Each line below should be set down again unchanged.

►

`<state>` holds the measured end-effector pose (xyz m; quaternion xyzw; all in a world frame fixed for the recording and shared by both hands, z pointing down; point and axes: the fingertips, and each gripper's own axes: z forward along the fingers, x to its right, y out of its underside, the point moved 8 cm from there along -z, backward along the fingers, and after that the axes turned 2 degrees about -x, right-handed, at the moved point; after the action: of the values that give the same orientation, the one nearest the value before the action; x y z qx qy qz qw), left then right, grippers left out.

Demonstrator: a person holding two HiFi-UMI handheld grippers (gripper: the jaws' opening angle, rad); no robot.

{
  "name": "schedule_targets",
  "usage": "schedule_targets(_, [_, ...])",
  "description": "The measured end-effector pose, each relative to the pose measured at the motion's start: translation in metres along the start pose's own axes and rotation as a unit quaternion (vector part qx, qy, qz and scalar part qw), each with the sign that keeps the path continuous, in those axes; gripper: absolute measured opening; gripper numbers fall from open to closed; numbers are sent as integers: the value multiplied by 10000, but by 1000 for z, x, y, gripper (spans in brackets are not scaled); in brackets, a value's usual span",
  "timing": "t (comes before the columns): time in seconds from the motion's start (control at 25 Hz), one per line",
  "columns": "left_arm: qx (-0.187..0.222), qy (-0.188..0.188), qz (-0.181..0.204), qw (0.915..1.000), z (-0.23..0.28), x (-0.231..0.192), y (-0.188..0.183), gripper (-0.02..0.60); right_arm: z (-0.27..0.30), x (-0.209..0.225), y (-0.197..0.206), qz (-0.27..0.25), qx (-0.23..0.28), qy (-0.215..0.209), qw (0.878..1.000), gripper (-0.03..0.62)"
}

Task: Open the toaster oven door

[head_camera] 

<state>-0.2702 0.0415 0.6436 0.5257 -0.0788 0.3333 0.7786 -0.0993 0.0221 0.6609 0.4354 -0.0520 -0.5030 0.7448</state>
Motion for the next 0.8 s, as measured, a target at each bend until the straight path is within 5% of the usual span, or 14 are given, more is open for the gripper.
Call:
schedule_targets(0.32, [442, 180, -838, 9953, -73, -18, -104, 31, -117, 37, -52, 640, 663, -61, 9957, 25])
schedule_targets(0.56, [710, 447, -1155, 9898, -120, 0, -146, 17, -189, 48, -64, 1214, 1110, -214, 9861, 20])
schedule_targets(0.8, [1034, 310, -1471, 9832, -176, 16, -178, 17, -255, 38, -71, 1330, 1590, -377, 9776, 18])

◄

# [Answer for this exercise]
`<state>` holds the measured end-effector pose (xyz m; quaternion xyzw; all in a world frame fixed for the recording and shared by both hands, z pointing down; point and axes: the fingertips, and each gripper's own axes: z forward along the fingers, x to its right, y out of its underside, the point moved 8 cm from there along -z, backward along the fingers, and after that the axes turned 2 degrees about -x, right-handed, at the moved point; after the action: of the values that give the same orientation, the one nearest the value before the action; x y z qx qy qz qw), left then right, grippers left out.

Demonstrator: a person holding two HiFi-UMI handheld grippers (gripper: the jaws' opening angle, rad); no robot.

{
  "name": "schedule_targets",
  "usage": "schedule_targets(_, [_, ...])",
  "description": "The measured end-effector pose, each relative to the pose measured at the motion's start: translation in metres along the start pose's own axes and rotation as a unit quaternion (vector part qx, qy, qz and scalar part qw), each with the sign that keeps the path continuous, in those axes; gripper: absolute measured opening; gripper numbers fall from open to closed; numbers are sent as integers: the value multiplied by 10000, but by 1000 for z, x, y, gripper (spans in brackets are not scaled); in brackets, a value's usual span",
  "timing": "t (comes before the columns): time in seconds from the motion's start (control at 25 Hz), one per line",
  "columns": "left_arm: qx (-0.187..0.222), qy (-0.188..0.188), qz (-0.181..0.204), qw (0.915..1.000), z (-0.23..0.28), x (-0.231..0.192), y (-0.188..0.183), gripper (-0.02..0.60); right_arm: z (-0.27..0.30), x (-0.209..0.225), y (-0.197..0.206), qz (-0.27..0.25), qx (-0.23..0.28), qy (-0.215..0.209), qw (0.878..1.000), gripper (-0.03..0.62)"
}

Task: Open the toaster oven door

[head_camera] 

<state>-0.2702 0.0415 0.6436 0.5257 -0.0788 0.3333 0.7786 -0.0993 0.0221 0.6609 0.4354 -0.0520 -0.5030 0.7448</state>
Motion for the next 0.8 s, as measured, a target at each bend until the straight path is within 5% of the usual span, or 14 are given, more is open for the gripper.
Call:
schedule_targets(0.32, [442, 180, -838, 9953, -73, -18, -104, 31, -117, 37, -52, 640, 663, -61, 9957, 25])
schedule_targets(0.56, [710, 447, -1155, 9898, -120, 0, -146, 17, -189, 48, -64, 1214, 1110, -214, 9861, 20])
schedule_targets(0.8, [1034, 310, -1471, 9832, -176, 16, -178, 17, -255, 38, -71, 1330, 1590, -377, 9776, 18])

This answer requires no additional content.